**Exercise**
Please take the lines from the one holding "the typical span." through the one holding "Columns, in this" in the data below and copy them exactly.

======== Supplied data ========

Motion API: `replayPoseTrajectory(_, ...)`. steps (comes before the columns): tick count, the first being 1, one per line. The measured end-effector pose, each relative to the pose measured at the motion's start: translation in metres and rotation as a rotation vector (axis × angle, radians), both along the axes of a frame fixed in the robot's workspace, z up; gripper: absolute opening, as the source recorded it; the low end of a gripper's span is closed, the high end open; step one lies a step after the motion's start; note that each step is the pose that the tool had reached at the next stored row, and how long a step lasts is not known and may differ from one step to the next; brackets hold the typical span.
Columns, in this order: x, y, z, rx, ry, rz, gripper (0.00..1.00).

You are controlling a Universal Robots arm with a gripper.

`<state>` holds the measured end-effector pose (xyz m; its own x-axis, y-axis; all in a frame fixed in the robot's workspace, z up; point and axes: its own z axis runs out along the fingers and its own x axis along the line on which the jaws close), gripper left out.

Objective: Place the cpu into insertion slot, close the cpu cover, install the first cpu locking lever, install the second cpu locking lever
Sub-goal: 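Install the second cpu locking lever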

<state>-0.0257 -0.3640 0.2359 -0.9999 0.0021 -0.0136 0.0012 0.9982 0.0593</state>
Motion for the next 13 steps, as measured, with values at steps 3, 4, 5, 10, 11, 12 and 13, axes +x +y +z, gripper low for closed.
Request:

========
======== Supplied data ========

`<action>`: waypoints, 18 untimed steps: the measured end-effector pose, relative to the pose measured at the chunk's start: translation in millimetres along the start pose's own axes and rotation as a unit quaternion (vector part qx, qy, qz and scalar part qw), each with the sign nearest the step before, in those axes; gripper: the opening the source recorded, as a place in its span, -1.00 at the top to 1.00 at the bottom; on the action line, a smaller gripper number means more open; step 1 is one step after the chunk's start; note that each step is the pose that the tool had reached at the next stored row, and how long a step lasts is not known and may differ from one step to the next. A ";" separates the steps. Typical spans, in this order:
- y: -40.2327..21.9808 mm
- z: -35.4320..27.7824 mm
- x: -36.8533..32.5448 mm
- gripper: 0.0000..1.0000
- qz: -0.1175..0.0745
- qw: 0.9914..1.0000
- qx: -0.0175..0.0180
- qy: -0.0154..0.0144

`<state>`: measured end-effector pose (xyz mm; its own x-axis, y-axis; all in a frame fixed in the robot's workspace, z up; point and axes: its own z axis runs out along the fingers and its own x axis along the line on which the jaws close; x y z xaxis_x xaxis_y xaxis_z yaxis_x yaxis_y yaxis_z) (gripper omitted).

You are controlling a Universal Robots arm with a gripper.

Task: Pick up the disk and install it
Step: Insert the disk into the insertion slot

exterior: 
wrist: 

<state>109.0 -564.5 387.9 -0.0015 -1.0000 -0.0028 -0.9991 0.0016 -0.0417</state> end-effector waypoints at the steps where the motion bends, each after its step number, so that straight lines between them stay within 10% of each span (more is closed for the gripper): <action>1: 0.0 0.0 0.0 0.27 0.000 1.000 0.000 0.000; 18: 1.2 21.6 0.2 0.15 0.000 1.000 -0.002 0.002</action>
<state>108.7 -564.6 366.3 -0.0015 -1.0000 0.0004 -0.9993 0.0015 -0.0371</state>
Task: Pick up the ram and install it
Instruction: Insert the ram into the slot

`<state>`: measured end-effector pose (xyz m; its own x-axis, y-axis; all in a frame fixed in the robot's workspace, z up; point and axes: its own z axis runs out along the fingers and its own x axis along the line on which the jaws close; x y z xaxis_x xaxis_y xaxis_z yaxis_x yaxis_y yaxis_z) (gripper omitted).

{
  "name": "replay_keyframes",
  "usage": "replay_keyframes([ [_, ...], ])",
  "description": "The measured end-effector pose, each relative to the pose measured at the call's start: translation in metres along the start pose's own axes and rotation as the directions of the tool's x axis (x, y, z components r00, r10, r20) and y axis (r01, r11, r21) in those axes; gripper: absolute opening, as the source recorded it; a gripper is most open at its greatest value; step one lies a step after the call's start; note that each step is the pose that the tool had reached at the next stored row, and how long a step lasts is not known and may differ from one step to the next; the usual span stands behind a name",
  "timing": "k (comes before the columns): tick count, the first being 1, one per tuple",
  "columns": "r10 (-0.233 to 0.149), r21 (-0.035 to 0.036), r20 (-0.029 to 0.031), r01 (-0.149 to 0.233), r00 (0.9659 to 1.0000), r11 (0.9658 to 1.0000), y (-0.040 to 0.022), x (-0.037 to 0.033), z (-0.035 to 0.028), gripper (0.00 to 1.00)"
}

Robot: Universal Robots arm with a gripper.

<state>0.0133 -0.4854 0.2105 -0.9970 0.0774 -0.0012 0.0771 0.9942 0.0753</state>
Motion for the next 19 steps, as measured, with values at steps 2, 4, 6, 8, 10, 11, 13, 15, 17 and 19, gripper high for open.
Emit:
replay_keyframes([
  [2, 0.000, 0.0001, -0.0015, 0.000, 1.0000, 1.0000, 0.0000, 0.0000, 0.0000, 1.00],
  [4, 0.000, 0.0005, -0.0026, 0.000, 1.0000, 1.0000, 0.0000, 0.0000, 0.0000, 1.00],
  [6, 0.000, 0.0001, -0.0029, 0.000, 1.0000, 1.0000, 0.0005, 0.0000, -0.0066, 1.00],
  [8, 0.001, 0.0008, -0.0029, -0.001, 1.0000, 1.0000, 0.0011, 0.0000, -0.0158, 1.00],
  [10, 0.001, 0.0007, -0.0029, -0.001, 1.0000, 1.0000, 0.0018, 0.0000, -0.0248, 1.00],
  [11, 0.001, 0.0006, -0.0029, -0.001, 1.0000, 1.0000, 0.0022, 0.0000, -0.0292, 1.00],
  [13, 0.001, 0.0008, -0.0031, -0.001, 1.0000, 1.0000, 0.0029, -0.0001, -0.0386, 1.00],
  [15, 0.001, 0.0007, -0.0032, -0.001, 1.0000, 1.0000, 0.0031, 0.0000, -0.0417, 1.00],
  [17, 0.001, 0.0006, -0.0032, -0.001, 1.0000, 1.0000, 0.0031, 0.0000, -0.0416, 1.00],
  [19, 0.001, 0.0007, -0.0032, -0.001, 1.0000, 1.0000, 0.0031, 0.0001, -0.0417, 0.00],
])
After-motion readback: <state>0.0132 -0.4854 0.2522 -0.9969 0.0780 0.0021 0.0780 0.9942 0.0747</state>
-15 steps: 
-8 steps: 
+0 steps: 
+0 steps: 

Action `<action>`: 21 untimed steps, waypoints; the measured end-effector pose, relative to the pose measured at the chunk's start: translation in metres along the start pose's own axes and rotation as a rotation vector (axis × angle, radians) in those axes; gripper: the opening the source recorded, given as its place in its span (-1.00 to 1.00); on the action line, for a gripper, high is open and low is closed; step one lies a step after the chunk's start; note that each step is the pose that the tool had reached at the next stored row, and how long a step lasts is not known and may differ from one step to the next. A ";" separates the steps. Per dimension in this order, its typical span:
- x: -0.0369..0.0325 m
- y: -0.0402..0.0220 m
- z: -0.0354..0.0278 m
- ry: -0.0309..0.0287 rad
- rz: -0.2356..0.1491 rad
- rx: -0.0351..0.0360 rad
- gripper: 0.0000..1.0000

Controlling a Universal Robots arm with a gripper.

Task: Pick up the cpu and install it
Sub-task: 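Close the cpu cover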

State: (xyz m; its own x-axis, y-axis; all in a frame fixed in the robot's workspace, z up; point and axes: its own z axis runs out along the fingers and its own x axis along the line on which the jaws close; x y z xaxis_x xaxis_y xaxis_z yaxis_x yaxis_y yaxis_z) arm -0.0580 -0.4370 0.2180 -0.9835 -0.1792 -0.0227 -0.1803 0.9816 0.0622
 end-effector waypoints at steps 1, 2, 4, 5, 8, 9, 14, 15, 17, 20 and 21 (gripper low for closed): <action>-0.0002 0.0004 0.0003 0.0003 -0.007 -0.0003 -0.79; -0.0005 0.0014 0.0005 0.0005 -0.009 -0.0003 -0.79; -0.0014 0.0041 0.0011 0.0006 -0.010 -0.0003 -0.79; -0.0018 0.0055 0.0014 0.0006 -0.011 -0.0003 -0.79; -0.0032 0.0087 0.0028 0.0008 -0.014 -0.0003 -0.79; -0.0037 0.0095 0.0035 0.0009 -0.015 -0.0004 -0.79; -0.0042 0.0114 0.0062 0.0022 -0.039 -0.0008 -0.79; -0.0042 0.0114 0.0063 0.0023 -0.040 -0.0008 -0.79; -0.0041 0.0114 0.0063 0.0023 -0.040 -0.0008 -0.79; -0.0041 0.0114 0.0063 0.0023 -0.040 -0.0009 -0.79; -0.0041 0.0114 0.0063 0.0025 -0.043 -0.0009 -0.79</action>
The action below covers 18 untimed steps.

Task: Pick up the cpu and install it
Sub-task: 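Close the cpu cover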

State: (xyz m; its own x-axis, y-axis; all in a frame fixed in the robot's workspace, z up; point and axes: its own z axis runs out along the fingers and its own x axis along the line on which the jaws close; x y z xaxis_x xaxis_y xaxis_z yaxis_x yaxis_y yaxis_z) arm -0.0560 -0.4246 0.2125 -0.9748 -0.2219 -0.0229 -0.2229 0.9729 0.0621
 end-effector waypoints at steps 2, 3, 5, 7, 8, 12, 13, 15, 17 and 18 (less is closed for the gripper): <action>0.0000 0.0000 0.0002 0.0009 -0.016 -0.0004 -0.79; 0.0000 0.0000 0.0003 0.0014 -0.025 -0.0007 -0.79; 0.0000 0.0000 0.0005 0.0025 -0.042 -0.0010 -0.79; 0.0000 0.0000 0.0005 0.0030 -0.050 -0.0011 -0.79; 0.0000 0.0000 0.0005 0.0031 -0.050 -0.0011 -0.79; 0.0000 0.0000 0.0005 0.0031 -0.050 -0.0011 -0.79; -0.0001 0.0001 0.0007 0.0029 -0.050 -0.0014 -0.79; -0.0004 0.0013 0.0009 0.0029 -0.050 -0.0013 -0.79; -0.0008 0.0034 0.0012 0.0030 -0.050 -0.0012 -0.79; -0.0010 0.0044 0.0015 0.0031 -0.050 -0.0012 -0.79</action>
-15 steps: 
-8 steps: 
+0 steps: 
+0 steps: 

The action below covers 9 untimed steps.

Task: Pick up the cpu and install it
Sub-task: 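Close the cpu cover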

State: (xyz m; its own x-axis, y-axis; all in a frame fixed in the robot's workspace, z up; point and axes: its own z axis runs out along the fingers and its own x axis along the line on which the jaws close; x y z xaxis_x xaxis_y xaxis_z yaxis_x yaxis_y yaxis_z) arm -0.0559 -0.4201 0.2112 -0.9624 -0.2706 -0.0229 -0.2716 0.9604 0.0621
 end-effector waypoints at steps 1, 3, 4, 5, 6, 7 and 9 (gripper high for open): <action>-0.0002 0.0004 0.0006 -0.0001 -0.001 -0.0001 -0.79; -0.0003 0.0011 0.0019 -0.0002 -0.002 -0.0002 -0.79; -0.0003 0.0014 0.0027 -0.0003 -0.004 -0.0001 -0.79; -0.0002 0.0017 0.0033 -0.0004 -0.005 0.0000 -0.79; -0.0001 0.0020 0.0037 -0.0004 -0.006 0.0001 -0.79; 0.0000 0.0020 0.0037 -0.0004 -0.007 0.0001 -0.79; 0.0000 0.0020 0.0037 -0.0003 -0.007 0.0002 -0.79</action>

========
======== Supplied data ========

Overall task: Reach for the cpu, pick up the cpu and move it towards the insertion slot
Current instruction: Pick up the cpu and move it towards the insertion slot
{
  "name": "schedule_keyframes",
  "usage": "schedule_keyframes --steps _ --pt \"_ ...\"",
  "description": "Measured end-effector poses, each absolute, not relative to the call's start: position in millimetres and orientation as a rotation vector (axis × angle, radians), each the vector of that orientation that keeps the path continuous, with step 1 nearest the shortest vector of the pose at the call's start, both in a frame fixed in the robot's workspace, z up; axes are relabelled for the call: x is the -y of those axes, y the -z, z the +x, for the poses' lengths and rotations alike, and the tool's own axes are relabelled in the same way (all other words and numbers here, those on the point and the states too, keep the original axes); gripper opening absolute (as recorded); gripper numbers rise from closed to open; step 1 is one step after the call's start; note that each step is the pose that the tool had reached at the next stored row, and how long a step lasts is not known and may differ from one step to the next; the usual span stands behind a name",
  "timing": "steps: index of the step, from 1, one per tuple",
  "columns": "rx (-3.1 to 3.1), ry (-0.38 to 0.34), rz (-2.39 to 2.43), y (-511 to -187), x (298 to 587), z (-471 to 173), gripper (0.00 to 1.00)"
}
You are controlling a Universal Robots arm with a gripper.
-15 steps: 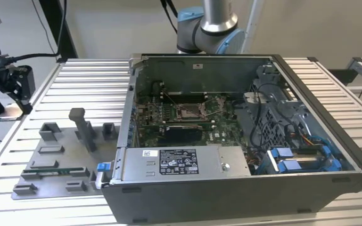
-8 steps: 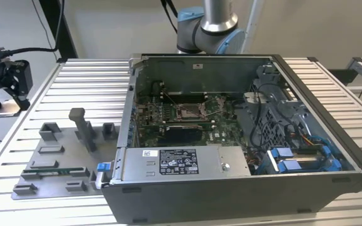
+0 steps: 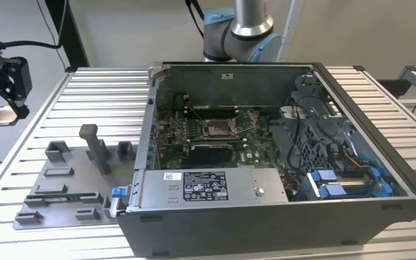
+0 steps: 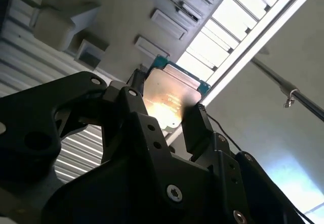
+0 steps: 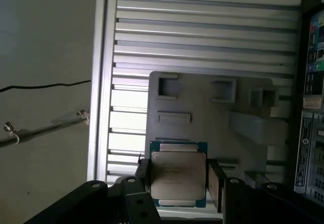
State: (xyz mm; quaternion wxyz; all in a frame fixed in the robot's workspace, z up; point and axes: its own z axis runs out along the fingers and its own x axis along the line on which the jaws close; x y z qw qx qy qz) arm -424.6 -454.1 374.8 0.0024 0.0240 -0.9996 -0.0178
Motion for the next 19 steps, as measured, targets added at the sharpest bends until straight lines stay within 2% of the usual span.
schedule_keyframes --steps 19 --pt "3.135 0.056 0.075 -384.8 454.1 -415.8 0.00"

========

**Exercise output**
Motion API: `replayPoseTrajectory(_, ...)`. steps (comes before the columns): tick count, the first being 1, one per line. The measured end-effector pose, each relative to the pose measured at the motion's start: translation in metres and rotation as a rotation vector (axis × angle, radians), both along the axes of a frame fixed in the robot's workspace, z up; gripper: absolute opening, as the source recorded it; the low end of a gripper's span is closed, the high end open; step one lies a step after the motion's start; note that each step is the pose that the tool had reached at the next stored row, and how long a step lasts is not known and may differ from one step to the next; brackets hold the typical span.
Columns, in this order: x, y, z, rx, ry, rz, gripper (0.00..1.00).

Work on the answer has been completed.